Overall Architecture

Images generated by diffusion models often fail to match prompts (errors in text, quantity, or color). AsynDM attributes the root cause to "synchronous denoising"—all pixels become clear together following a single scalar timestep \(t\), so prompt-related target regions can only refer to equally blurry neighborhoods without reliable semantic guidance. Its solution is to denoise different pixels asynchronously: first, the scalar timestep is expanded into a spatial tensor, allowing each pixel to follow its own noise level; then, at each step of the denoising loop, cross-attention is used to identify the current prompt-related regions, which are assigned a "slow-then-fast" concave function schedule, while the background follows a standard linear schedule.
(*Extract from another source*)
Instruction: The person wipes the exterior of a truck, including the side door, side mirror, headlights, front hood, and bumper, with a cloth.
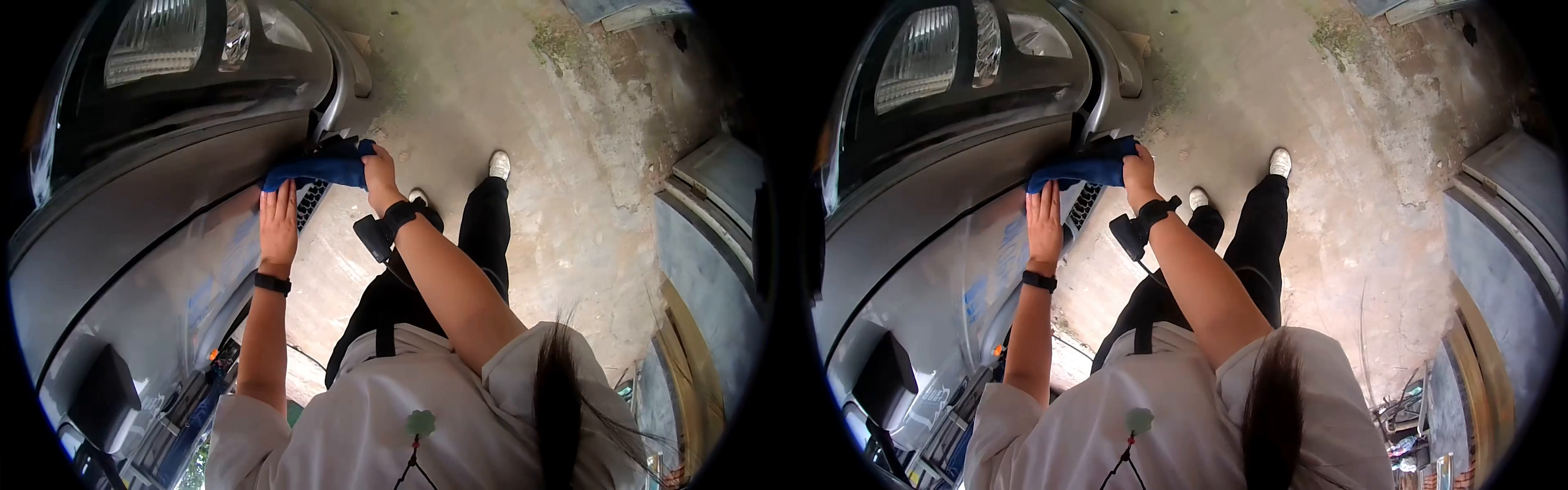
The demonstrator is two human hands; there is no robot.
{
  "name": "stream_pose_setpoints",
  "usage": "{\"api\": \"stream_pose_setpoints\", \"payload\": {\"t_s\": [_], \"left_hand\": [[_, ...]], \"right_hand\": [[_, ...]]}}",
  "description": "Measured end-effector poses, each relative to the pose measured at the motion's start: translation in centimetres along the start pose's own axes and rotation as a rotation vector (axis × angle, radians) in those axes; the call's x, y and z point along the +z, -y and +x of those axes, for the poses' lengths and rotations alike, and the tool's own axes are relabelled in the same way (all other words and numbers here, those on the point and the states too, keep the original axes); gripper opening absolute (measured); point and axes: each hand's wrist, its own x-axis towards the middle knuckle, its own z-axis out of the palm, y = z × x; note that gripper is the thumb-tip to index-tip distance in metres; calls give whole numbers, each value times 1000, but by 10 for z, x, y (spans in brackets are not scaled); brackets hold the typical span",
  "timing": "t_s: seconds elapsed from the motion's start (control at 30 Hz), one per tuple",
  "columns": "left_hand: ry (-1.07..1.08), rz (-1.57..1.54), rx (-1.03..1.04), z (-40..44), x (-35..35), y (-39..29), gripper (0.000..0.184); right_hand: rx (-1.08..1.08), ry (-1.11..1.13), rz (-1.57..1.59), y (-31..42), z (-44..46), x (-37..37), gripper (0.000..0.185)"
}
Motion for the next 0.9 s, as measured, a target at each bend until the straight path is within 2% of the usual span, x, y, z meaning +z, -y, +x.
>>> {"api": "stream_pose_setpoints", "payload": {"t_s": [0.07, 0.1, 0.2, 0.23, 0.33, 0.37, 0.4, 0.47, 0.53, 0.6, 0.67, 0.73, 0.8, 0.9], "left_hand": [[18, 114, 74, 32, 9, -7, 54], [99, 173, 78, 47, 8, -16, 54], [78, 107, 19, 90, 4, -43, 55], [-40, 47, 32, 101, 0, -53, 55], [-194, -182, 2, 114, -15, -84, 54], [-328, -172, 10, 118, -26, -92, 54], [-356, -192, -12, 120, -37, -98, 57], [-571, -184, -194, 127, -62, -105, 62], [-654, -256, -308, 137, -98, -98, 82], [-741, -313, -287, 157, -134, -89, 84], [-678, -481, -235, 180, -164, -87, 81], [-492, -755, -213, 205, -183, -89, 73], [-334, -1091, -210, 228, -182, -90, 67], [-209, -1505, -247, 250, -166, -88, 59]], "right_hand": [[48, 79, -44, 19, 12, -21, 53], [13, 23, -80, 28, 11, -29, 48], [51, 137, -68, 62, 22, -65, 43], [42, 117, -87, 75, 22, -76, 46], [-58, 121, -180, 117, 30, -100, 45], [-51, 150, -209, 147, 18, -103, 45], [-117, 142, -250, 162, 16, -102, 43], [-255, 130, -332, 193, 13, -95, 39], [-470, 188, -528, 228, 2, -80, 39], [-640, 257, -658, 264, -20, -56, 36], [-895, 334, -713, 293, -54, -26, 32], [-1061, 470, -725, 312, -74, 1, 29], [-1017, 611, -606, 331, -95, 25, 28], [-1127, 667, -586, 363, -106, 56, 26]]}}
This allows the background to clear up early and become a clear contextual reference for the target regions, while the target regions are refined slowly to focus better on the prompt semantics. The entire method is plug-and-play, requires no fine-tuning, only modifies the inference process of pre-trained diffusion models, and is compatible with samplers like DDPM/DDIM and architectures like UNet/DiT.
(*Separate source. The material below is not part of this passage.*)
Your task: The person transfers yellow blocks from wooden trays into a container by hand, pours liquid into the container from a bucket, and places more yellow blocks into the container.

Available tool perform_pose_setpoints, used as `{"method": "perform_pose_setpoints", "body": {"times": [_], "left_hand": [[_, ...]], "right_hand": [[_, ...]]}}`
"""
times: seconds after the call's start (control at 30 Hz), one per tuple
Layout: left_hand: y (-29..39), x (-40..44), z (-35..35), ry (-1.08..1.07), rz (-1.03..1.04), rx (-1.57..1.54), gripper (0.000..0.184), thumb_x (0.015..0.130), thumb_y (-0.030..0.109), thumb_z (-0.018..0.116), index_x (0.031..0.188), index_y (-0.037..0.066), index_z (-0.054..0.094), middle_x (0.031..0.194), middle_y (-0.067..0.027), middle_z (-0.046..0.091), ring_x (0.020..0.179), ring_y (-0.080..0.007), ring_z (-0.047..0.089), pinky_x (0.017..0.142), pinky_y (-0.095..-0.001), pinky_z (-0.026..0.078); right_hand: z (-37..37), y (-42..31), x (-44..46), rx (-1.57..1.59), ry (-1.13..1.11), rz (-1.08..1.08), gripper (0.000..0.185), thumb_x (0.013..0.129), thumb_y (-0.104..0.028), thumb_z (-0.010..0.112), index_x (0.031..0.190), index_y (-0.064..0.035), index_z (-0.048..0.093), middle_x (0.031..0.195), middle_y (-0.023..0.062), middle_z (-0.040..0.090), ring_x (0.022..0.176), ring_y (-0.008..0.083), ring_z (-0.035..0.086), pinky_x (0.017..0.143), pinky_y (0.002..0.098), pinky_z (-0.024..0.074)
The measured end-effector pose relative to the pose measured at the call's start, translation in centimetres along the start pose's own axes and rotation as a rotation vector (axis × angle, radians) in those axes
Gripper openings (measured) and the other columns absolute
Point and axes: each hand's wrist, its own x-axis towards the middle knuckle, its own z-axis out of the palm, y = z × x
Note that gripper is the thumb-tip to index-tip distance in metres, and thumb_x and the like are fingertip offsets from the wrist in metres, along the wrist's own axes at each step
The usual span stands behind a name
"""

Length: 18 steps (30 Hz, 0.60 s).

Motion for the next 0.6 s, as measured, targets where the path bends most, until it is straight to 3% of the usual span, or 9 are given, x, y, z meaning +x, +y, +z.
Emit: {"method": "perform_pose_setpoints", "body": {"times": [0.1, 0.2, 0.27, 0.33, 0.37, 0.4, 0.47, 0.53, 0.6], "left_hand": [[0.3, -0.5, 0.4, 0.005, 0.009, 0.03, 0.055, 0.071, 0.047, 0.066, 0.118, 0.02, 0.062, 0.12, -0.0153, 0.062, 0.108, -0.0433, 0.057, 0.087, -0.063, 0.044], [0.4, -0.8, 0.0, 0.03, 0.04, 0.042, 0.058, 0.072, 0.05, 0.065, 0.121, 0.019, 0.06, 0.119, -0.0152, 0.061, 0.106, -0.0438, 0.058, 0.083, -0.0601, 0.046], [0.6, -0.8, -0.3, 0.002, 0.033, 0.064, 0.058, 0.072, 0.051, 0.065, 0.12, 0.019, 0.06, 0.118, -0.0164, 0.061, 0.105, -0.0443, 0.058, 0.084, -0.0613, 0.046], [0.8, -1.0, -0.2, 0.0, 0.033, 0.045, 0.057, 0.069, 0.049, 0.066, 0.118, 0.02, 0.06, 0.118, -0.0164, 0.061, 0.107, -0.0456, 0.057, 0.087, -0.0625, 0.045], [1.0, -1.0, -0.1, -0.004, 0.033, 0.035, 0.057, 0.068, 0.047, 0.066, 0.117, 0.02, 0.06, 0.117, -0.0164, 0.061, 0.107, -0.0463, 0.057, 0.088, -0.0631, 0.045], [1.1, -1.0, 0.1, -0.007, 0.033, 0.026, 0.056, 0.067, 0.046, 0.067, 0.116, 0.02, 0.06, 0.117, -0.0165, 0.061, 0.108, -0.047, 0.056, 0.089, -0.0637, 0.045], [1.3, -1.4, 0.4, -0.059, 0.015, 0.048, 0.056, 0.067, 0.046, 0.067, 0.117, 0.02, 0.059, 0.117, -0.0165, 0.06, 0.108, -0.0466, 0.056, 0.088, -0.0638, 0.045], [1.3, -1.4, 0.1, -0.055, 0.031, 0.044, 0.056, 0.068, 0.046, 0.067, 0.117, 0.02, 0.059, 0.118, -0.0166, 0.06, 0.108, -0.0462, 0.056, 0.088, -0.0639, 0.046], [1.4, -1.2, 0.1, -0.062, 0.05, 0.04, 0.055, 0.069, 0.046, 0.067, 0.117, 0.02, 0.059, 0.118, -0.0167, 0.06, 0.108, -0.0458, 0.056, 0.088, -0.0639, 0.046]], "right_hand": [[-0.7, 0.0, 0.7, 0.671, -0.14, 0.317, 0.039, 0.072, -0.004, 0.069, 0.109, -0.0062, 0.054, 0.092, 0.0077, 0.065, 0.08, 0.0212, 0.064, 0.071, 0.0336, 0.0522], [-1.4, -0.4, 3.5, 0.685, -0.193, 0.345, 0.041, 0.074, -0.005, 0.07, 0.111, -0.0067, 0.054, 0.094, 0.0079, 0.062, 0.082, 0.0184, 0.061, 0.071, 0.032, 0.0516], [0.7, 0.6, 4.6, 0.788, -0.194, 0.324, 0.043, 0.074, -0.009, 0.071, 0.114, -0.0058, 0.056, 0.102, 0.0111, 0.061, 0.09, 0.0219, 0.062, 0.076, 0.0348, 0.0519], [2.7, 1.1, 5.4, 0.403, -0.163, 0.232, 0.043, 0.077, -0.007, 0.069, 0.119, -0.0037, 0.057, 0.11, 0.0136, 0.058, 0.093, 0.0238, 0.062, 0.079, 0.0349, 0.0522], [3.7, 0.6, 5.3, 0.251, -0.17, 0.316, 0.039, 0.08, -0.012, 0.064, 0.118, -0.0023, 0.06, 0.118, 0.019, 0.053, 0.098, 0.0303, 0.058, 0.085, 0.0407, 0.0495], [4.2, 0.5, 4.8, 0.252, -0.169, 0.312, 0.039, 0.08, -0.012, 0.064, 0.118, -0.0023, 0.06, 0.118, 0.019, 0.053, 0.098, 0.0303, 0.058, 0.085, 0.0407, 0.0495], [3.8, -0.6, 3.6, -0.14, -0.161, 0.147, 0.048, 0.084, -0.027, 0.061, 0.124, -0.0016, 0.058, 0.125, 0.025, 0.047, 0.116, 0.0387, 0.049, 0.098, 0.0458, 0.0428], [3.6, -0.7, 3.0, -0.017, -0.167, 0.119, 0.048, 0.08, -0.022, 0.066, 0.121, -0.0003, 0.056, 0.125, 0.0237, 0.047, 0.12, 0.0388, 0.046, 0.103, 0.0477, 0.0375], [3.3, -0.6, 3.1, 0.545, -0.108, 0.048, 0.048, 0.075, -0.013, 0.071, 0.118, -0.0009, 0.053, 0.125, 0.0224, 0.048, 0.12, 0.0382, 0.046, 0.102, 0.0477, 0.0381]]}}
%%{init: {'flowchart': {'rankSpacing': 24, 'nodeSpacing': 28, 'padding': 6, 'wrappingWidth': 400}, 'subGraphTitleMargin': {'top': 8, 'bottom': 16}}}%%
flowchart TD
    IN["Text prompt + Initial noise map"]
    D1["Pixel-level timestep assignment<br/>State expanded to (x_i, timestep tensor t_i)"]
    subgraph STEP["Each denoising step i (Loop until t=0)"]
        direction TB
        D2["Mask-guided target region extraction<br/>cross-attention → binarization → OR merging to get M"]
        D3["Concave function timestep schedule<br/>Slow down target area, background follows linear to clear first"]
        UP["Denoise one step pixel-wise according to t_i"]
        D2 --> D3 --> UP
    end
    IN --> D1 --> STEP
    UP -->|Not at t=0| STEP
    UP -->|t=0| OUT["Semantically aligned generated image"]

Key Designs

1. Pixel-level timestep assignment: Breaking the scalar timestep \(t\) into a spatial tensor to allow each pixel its own noise level

The root of synchronous denoising is a single scalar \(t\) controlling the entire image. To break this, one must first prove that diffusion models allow for pixel-wise timesteps. The authors observe that timestep information is embedded into features in a pixel-wise manner outside the attention modules and does not directly participate in attention calculations—this means different pixels can naturally be assigned different timesteps without modifying the network structure. Accordingly, the DDPM transition distribution is expanded to \(p_\theta(\mathbf{x}_{i+1}|\mathbf{x}_i, \mathbf{c}) = \mathcal{N}(\mathbf{x}_{i+1} | \mu_\theta(\mathbf{x}_i, \mathbf{t}_i, \mathbf{c}), \sigma_i^2 \mathbf{I})\), where the timestep changes from a scalar \(t\) to a tensor \(\mathbf{t}_i \in \mathbb{R}^{h \times w}\), and the corresponding \(\alpha_{\mathbf{t}_i}\) and \(\beta_{\mathbf{t}_i}\) are changed to element-wise indexing. Crucially, this expansion does not violate the Markov property: as long as the state is redefined from the original \(\mathbf{x}_t\) to \((\mathbf{x}_i, \mathbf{t}_i)\), the entire process remains a valid Markov chain, providing a theoretical foundation for subsequent asynchronous scheduling.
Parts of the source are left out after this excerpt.